Si l'on explique le recul des atteintes vasculaires de 11% en Ecosse par l'interdiction de fumer dans les établissements publics, on n'explique pas le recul de 4% de ces mêmes atteintes vasculaires en Angleterre où il n'y a pas d'interdiction. Avec ces chiffres, il serait logique de considérer qu'en Ecosse le recul de ces atteintes n'est en fait que de 7%. Comment le docteur Jean-Pierre Zellweger peut-il affirmer qu'il suffit d'une exposition instantanée et peu importante pour favoriser un accident cardio-vasculaire (LT du 26 septembre)? Est-ce que les médecins traitants demandent à leurs patients non-fumeurs s'ils ont été exposés, même pour un court instant, à la fumée de tabac? Cela n'est pas précisé.

Dans une émission de «Temps Présent» de la TSR en février 2007, il a été clairement établi que la pollution est la principale cause des maladies respiratoires et cardio-vasculaires.
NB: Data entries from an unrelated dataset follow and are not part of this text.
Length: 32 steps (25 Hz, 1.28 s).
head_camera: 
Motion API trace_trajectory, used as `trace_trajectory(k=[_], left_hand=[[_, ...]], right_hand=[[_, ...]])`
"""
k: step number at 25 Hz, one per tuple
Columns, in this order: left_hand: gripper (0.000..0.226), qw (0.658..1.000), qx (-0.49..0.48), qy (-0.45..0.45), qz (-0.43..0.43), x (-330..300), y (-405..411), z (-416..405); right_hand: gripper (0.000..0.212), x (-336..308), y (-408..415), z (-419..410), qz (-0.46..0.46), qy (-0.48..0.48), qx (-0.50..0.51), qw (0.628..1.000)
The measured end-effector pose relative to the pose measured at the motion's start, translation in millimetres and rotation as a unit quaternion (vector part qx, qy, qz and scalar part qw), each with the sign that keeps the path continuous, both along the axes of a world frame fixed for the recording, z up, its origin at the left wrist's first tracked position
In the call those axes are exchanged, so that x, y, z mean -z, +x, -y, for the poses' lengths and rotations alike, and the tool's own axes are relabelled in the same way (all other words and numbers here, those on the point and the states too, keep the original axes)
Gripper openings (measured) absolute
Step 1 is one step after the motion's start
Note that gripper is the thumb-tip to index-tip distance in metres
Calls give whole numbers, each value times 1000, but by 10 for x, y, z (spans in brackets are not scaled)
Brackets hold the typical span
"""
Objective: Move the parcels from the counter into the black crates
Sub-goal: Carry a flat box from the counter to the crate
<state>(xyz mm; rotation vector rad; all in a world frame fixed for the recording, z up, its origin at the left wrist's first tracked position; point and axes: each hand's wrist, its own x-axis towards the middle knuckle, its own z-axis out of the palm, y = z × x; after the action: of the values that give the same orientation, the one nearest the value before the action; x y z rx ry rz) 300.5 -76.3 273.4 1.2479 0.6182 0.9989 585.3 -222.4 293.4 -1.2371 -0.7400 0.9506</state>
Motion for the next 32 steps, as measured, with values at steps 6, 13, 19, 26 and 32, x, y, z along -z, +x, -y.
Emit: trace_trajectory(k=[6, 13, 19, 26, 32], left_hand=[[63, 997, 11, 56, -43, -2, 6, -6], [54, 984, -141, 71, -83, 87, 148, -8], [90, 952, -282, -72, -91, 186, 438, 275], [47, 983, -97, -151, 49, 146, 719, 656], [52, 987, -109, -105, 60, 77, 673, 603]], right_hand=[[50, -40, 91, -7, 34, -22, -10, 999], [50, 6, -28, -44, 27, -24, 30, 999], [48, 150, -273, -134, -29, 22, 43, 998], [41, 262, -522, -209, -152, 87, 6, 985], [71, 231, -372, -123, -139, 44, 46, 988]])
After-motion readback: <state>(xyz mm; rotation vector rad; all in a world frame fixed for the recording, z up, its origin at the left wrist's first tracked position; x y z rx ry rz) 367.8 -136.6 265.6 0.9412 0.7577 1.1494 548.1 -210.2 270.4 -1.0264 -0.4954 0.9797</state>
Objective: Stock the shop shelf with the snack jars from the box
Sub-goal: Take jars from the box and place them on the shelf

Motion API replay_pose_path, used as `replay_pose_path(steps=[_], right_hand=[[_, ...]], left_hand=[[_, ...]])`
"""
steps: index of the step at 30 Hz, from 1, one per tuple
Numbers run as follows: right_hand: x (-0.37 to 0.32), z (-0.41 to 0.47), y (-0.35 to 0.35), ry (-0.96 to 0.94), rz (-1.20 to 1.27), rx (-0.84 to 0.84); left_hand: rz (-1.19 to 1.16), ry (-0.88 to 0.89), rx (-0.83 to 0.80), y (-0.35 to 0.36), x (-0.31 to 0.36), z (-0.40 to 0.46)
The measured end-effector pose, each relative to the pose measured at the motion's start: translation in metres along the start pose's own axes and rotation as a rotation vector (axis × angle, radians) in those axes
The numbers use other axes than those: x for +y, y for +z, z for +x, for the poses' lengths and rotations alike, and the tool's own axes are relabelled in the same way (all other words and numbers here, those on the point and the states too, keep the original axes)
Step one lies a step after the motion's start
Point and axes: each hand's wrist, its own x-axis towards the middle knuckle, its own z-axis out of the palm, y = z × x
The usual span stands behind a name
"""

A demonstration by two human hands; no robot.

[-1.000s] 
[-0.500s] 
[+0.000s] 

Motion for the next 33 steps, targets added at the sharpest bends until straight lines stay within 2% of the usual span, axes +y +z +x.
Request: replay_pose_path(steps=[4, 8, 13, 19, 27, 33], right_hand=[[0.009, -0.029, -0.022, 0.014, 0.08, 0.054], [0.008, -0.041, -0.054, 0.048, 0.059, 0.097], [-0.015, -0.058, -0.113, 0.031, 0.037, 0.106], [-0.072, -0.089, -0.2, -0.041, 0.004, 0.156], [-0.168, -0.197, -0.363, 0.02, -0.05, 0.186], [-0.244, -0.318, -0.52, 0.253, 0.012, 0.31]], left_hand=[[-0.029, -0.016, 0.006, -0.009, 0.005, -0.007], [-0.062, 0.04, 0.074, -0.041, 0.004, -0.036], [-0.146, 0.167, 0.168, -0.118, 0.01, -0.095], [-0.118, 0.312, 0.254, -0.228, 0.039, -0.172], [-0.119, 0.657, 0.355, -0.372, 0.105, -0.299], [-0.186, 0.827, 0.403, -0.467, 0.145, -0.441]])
Physiothérapeute spécialisée dans le traitement des affections respiratoires, mes statistiques correspondent à celles présentées dans cette émission en ce qui concerne les affections respiratoires: 60% des cas sont dus à la pollution, 13% au tabagisme actif et moins de 1% au tabagisme passif.

Enfin, il est tout de même curieux que cette campagne contre le tabagisme ait été lancée par le professeur Thomas Zeltner en 1996, au lendemain du rejet des initiatives «Jeunesse sans Drogue» et «Droleg». Au cours de cette campagne, on n'a pas cessé de promouvoir la liberté de consommer du cannabis, liberté sur laquelle on devra se prononcer le 30 novembre prochain. Aurait-on essayé de nous faire croire que le cannabis est moins dangereux que le tabac?